"Jakarta adalah satu dari sedikit tempat di Indonesia yang merasakan hadirnya penjajah dalam kehidupan sehari-hari selama berabad-abad lamanya. Rakyat pribumi ditindas dan dikalahkan oleh kolonialisme. Kini telah merdeka, saatnya kita jadi tuan rumah di negeri sendiri. Jangan sampai terjadi di Jakarta ini apa yang dituliskan dalam pepatah Madura, “Itik se atellor, ajam se ngeremme.” Itik yang bertelur, ayam yang mengerami. Seseorang yang bekerja keras, hasilnya dinikmati orang lain."
Demikian salah satu bagian pernyataan Anies Baswedan, gubernur baru DKI Jakarta, dalam acara Selamatan Jakarta di Balai Kota, Senin sore (16/10).
Profesor Tom Pepinsky di Universitas Cornell menyesalkan pernyataan yang disampaikan pada saat yang sedianya menjadi momentum bagi gubernur baru untuk merangkul semua pihak pasca pertarungan sengit Pilkada Jakarta April lalu.
"Sebagian pernyataan dalam pidato itu tidak layak. Ketika saya membaca teks pidato yang Anda kirimkan, kelihatannya memang presidensiil dan ditujukan pada warga Indonesia, bukan saja warga Jakarta. Ia menggunakan sejumlah ungkapan dalam bahasa Batak, Aceh, Banjar dan banyak lainnya. Tetapi ia juga menggunakan isu SARA untuk menggambarkan suatu Jakarta yang lebih memfokuskan kepentingan pribumi dibanding orang keturunan Tionghoa. Ini strategi kampanye yang akan dilanjutkan pendukung Anies. Saya kira pidato ini dirancang untuk didengar oleh semua kalangan di Indonesia menjelang proses menuju kursi presiden tahun 2019," jelas Tom.
Hal senada disampaikan Dr. Robertus Robet, sosiolog di Universitas Negeri Jakarta yang menyesalkan penggunaan terminologi yang bahkan sejak era reformasi tahun 1998 disarankan tidak dipergunakan lagi.

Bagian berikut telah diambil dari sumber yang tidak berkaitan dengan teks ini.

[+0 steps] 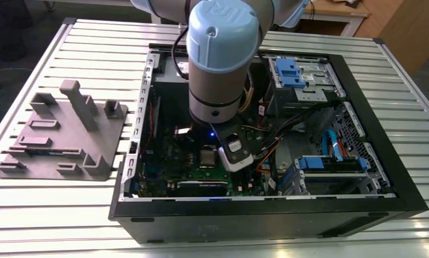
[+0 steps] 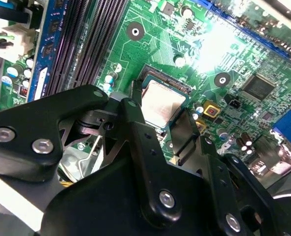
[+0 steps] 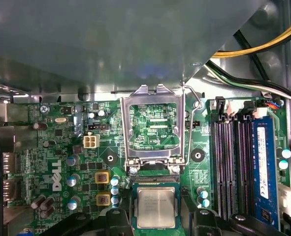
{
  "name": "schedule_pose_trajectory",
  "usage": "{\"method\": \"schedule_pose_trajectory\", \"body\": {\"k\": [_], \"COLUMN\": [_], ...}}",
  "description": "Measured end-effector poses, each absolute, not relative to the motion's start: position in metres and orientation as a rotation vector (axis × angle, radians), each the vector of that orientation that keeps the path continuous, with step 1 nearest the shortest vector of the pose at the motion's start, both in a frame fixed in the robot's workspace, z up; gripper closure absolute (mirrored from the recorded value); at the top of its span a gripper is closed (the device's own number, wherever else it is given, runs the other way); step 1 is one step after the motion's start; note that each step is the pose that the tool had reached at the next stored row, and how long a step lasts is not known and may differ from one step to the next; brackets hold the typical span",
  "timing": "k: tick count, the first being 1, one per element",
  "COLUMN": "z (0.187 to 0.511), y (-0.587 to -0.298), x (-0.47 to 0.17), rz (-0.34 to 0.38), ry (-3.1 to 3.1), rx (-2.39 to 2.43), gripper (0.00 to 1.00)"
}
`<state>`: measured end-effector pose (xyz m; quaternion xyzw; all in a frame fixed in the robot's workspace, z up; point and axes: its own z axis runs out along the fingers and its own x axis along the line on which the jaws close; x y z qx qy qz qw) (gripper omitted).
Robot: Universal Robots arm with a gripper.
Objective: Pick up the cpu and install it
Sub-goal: 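Place the cpu into insertion slot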
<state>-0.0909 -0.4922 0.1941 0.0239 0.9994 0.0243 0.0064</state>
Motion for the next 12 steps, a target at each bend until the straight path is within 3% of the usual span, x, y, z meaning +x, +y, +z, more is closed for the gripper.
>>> {"method": "schedule_pose_trajectory", "body": {"k": [12], "z": [0.1903], "y": [-0.4927], "x": [-0.092], "rz": [0.086], "ry": [3.117], "rx": [0.035], "gripper": [0.53]}}
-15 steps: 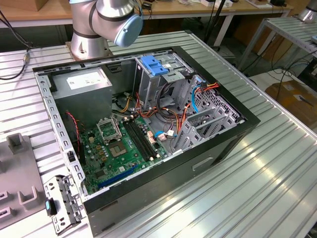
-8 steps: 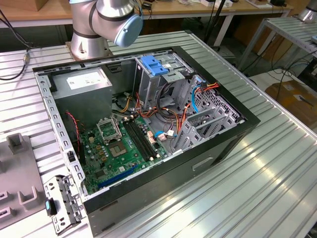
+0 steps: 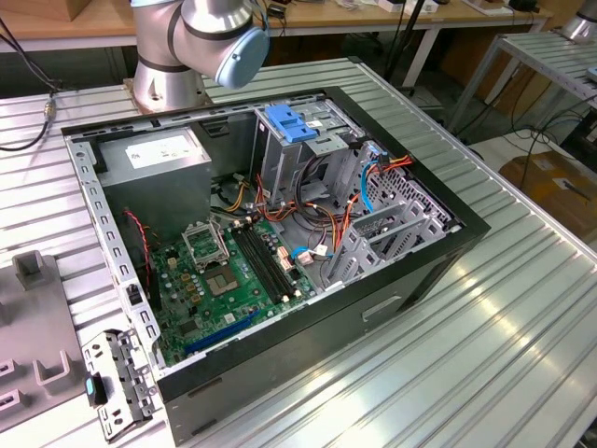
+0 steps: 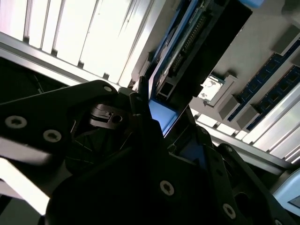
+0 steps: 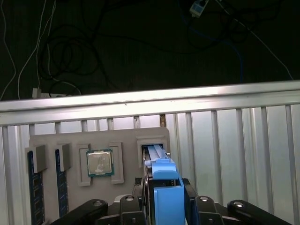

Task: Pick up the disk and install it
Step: 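Pick up the disk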

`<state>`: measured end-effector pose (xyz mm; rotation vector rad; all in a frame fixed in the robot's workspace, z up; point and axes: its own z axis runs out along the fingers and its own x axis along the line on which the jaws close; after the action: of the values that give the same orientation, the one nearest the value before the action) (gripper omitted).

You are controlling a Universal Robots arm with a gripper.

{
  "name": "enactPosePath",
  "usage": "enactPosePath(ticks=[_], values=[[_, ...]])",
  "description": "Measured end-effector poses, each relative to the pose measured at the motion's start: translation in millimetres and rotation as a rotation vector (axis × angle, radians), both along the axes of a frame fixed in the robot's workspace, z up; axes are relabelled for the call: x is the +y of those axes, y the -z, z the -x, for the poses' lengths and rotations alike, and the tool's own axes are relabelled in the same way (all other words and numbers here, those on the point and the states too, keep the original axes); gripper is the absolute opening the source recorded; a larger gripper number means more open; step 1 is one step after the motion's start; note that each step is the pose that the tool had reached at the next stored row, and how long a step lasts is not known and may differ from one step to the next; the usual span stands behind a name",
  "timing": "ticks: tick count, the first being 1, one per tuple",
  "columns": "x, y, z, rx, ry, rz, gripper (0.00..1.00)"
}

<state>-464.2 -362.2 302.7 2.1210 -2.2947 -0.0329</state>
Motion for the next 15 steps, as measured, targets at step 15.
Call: enactPosePath(ticks=[15], values=[[0.0,1.3,1.7,-0.0019,0.0,0.0,0.37]])
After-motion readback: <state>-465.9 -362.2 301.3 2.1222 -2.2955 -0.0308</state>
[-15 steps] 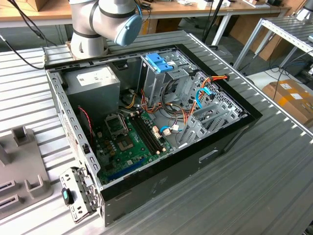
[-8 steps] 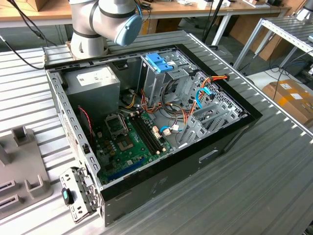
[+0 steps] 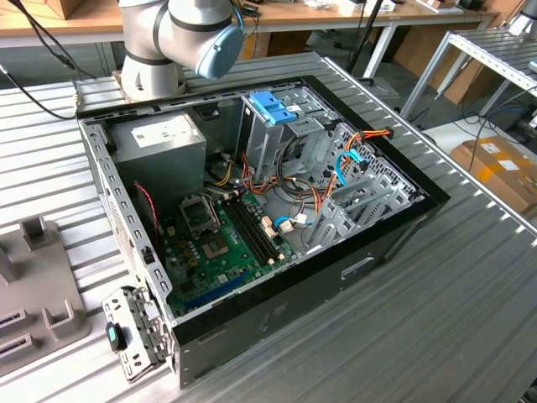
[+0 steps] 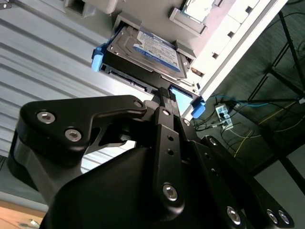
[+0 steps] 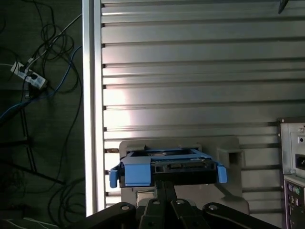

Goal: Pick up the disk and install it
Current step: 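Reach for the disk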

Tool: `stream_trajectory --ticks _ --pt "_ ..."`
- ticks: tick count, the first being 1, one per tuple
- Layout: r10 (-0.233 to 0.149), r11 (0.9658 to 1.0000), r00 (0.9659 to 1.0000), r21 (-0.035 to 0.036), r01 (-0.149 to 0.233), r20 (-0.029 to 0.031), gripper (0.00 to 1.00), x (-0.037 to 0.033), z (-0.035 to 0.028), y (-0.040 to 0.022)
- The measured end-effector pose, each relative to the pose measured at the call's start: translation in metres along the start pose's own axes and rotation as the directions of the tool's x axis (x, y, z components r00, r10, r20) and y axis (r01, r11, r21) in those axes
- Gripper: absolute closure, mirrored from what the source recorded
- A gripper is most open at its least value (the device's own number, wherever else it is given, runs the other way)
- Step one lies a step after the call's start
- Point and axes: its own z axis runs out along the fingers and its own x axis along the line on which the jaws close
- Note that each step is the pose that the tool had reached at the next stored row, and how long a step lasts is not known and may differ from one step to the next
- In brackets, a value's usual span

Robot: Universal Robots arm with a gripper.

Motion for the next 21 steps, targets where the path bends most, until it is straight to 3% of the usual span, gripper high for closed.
stream_trajectory --ticks 3,13,21 --pt "-0.001 1.0000 1.0000 0.0000 0.001 0.0001 0.89 0.0045 0.0011 0.0001" --pt "-0.001 1.0000 1.0000 0.0000 0.001 0.0000 0.89 0.0047 0.0012 0.0002" --pt "-0.001 1.0000 1.0000 -0.0001 0.001 0.0001 0.89 0.0118 0.0021 -0.0001"
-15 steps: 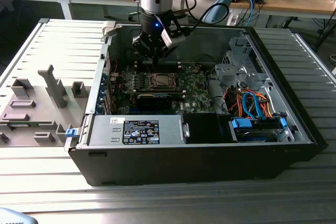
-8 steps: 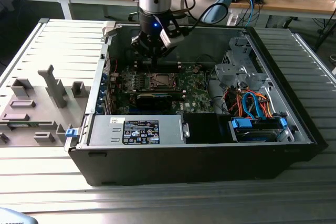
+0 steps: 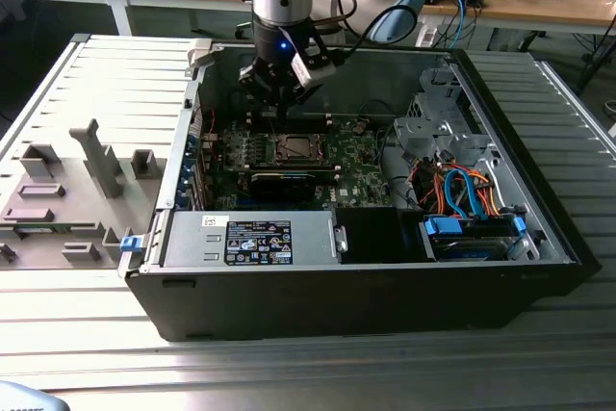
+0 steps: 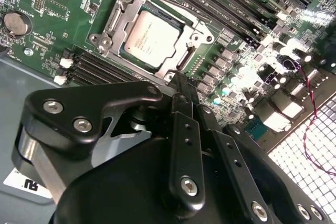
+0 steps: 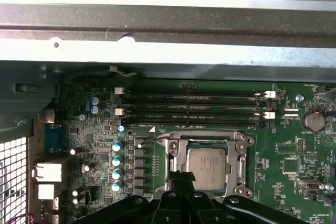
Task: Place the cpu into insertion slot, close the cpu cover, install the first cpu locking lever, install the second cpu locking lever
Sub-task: 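Install the first cpu locking lever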
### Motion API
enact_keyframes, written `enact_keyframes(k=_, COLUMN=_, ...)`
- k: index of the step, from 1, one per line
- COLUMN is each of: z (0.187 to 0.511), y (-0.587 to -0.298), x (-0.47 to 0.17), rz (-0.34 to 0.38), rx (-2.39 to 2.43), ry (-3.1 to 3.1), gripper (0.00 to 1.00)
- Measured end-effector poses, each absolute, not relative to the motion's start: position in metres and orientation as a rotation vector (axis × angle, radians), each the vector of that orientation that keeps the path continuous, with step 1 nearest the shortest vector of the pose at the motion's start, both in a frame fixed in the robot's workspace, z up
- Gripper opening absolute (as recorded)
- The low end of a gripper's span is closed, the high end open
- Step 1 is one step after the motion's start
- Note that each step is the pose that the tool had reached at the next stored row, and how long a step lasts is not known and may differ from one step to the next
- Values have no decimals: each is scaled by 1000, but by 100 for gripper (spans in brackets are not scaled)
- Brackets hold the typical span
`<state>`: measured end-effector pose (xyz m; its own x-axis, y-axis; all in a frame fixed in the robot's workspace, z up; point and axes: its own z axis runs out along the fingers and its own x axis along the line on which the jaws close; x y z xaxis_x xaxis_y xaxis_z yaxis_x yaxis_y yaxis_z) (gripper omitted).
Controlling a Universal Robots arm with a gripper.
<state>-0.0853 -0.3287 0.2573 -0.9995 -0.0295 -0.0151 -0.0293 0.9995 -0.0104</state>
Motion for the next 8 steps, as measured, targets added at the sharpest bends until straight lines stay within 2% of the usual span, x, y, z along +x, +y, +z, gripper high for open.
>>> enact_keyframes(k=8, z=257, y=-328, x=-87, rz=-16, rx=-46, ry=3126, gripper=11)
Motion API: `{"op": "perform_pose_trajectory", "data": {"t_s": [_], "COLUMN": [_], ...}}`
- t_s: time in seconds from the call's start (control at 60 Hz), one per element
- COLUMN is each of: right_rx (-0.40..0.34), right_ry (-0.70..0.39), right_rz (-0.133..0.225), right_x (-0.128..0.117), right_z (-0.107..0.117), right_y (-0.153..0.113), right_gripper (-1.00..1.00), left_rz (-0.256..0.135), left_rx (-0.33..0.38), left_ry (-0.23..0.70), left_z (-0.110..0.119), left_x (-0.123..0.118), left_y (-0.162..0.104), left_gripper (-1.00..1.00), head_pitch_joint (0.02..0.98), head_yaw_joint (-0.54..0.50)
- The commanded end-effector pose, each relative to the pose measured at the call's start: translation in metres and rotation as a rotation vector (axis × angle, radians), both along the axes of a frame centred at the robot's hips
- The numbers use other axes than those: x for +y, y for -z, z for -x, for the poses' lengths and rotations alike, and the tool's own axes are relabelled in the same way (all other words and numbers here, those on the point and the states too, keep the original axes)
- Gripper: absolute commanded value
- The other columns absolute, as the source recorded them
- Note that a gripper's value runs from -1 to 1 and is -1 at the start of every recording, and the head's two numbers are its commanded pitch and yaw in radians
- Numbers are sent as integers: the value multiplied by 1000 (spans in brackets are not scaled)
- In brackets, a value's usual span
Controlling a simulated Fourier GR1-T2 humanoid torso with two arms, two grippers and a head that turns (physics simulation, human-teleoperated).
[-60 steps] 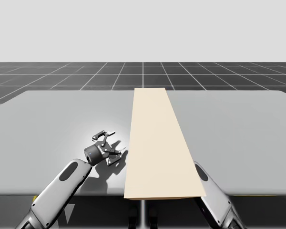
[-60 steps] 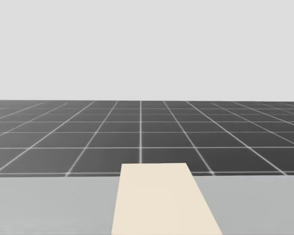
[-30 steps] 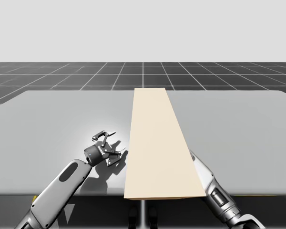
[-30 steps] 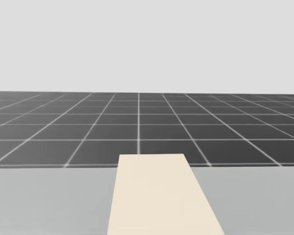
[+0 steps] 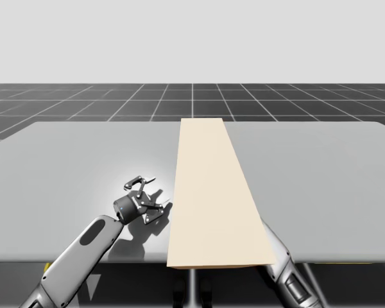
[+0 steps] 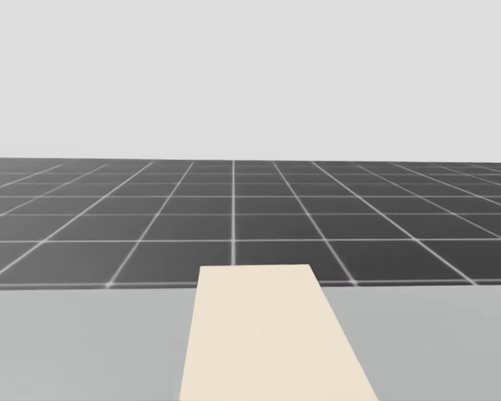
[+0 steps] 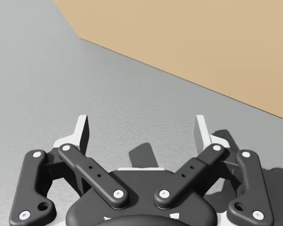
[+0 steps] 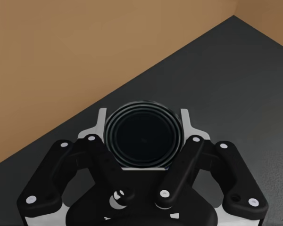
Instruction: Retrieve the object from inside the box.
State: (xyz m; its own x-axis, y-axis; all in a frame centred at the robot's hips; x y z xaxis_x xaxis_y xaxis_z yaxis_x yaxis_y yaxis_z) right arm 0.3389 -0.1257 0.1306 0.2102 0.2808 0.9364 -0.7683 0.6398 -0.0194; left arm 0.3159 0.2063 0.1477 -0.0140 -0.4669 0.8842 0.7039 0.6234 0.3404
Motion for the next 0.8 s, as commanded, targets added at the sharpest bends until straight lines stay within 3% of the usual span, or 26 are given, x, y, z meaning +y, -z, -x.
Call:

"Sebenarnya tidak tepat karena pertama, secara historis dikotomi pribumi dan non-pribumi sudah dihapus dalam vocabulary Indonesia seiring munculnya kesadaran historis baru yang mau menekankan pada asal usul Indonesia. Siapa sii orang Indonesia asli dan murni. Kesadaran historis bahwa orang Indonesia itu adalah suatu bangsa yang terbentuk dari persilangan budaya, muncul setelah reformasi, sehingga dikotomi pribumi dan non-pribumi menjadi tidak relevan dalam pemahaman sejarah baru. Kedua, juga tidak tepat karena janji Anies adalah setelah masa Pilkada yang sedemikian keras dan membelah Jakarta sedemikian ekstrem, lalu dengan luka-luka sosial yang masih ada maka tugas gubernur baru memikirkan kembali upaya memulihkan hal ini lewat kebijakan yang lebih inklusif dll. Nah pernyataan semacam ini, yang menekankan istilah-istilah lama dalam politik Indonesia, sungguh tidak tepat dan tidak sesuai dengan tujuan-tujuan Jakarta sebagai kota untuk semua," jelas Robertus.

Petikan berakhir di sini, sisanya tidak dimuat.